Processus de paix au Proche-Orient (Paris, 14 juin 2009)

La France, avec ses partenaires européens, et les Etats Unis travaillent ensemble à une reprise du processus de paix et à la création à bref délai d’un Etat palestinien viable et démocratique vivant en paix et en sécurité aux côtés d’Israel. Avec le sénateur Michell, que j’ai rencontré aujourd’hui, nous avons réaffirmé cet objectif commun.

Dans ce contexte, je ne peux que saluer la perspective tracée par le nouveau Premier ministre israélien d’un Etat palestinien. La France est convaincue que c’est de l’interêt même d’Israel et de sa sécurité. Ce discours représente de ce point de vue une avancée.

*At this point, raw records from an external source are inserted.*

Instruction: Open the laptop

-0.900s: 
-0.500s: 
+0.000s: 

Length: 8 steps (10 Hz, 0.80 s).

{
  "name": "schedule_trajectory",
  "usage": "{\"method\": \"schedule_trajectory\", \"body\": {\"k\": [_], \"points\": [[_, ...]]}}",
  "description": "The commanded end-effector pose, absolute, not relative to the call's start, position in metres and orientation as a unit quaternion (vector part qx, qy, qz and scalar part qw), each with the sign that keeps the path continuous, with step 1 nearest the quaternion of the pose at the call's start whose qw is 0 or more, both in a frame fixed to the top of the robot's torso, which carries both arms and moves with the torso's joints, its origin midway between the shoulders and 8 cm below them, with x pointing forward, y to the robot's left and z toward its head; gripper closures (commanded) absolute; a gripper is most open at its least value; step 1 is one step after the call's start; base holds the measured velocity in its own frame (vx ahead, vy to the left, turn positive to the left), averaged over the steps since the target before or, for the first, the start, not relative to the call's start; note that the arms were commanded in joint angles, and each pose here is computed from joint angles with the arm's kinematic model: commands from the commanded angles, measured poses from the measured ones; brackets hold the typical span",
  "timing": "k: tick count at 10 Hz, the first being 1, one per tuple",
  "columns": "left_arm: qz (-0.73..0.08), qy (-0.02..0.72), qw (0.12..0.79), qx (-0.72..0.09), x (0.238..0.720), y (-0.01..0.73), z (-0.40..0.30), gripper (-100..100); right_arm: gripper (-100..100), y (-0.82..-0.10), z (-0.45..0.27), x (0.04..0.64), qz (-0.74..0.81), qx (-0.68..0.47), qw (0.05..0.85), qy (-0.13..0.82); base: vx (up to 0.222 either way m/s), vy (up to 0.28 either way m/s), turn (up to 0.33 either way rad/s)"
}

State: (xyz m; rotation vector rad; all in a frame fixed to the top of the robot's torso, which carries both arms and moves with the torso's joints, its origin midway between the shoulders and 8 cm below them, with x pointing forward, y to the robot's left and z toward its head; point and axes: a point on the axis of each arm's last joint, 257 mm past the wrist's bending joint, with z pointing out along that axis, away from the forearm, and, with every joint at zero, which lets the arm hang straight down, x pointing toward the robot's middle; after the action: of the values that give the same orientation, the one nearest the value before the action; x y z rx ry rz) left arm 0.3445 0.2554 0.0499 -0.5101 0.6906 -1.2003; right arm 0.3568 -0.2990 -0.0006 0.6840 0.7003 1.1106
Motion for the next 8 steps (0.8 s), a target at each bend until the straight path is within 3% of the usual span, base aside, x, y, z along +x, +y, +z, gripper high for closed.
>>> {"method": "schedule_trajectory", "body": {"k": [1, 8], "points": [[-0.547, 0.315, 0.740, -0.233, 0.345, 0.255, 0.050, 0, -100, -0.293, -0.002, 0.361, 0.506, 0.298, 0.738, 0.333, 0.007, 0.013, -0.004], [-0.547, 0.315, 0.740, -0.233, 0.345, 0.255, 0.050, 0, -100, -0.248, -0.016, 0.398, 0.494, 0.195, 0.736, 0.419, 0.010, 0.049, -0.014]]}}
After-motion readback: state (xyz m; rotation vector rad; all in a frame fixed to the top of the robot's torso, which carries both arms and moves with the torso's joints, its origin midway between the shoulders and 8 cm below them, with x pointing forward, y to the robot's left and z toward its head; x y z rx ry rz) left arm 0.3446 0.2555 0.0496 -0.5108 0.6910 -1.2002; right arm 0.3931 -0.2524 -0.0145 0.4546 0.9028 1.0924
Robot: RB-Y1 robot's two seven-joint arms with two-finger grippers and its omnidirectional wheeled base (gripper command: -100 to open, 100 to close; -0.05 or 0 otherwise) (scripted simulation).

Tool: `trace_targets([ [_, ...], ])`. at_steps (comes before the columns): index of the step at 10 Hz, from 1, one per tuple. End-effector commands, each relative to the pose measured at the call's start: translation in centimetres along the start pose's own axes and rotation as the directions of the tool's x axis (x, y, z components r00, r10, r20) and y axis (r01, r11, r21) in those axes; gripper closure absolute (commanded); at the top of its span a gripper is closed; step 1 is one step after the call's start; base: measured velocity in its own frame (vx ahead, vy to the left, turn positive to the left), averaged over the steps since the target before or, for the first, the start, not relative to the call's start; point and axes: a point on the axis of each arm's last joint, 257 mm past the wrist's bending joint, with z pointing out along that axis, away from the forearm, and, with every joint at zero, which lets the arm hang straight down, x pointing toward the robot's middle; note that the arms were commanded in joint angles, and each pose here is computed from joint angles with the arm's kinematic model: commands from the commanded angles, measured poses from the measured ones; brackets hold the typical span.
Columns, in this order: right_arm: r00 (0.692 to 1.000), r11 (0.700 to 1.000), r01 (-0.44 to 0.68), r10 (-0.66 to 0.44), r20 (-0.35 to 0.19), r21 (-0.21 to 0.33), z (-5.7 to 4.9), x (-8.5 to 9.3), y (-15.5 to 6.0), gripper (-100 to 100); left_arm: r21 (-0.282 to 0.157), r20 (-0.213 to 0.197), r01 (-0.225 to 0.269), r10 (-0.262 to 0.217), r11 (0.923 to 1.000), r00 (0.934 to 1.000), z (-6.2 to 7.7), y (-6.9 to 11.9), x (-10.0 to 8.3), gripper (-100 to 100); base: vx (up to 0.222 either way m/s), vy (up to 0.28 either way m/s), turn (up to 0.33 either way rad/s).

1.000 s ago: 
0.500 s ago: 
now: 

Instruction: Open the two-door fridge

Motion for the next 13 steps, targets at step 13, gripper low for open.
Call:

Mais aboutir à la paix impose d’aller bien au delà, sans poser de préalable à la négociation. Il faut maintenant que les deux parties définissent les contours de cet Etat palestinien et abordent toutes les questions relevant du statut final, notamment le statut de Jerusalem, les frontières et la question des réfugiés. La France, l’Europe sont prêtes, si les parties le souhaitent, à apporter des garanties pour la mise en oeuvre d’un tel accord.

Il faut enfin que la confiance revienne entre les parties, que la réalité change sur le terrain. A cet égard, la France demande, avec ses partenaires européens et comme les Etats-Unis et l’ensemble de la communauté internationale, un gel immédiat de la colonisation et une réouverture de Gaza.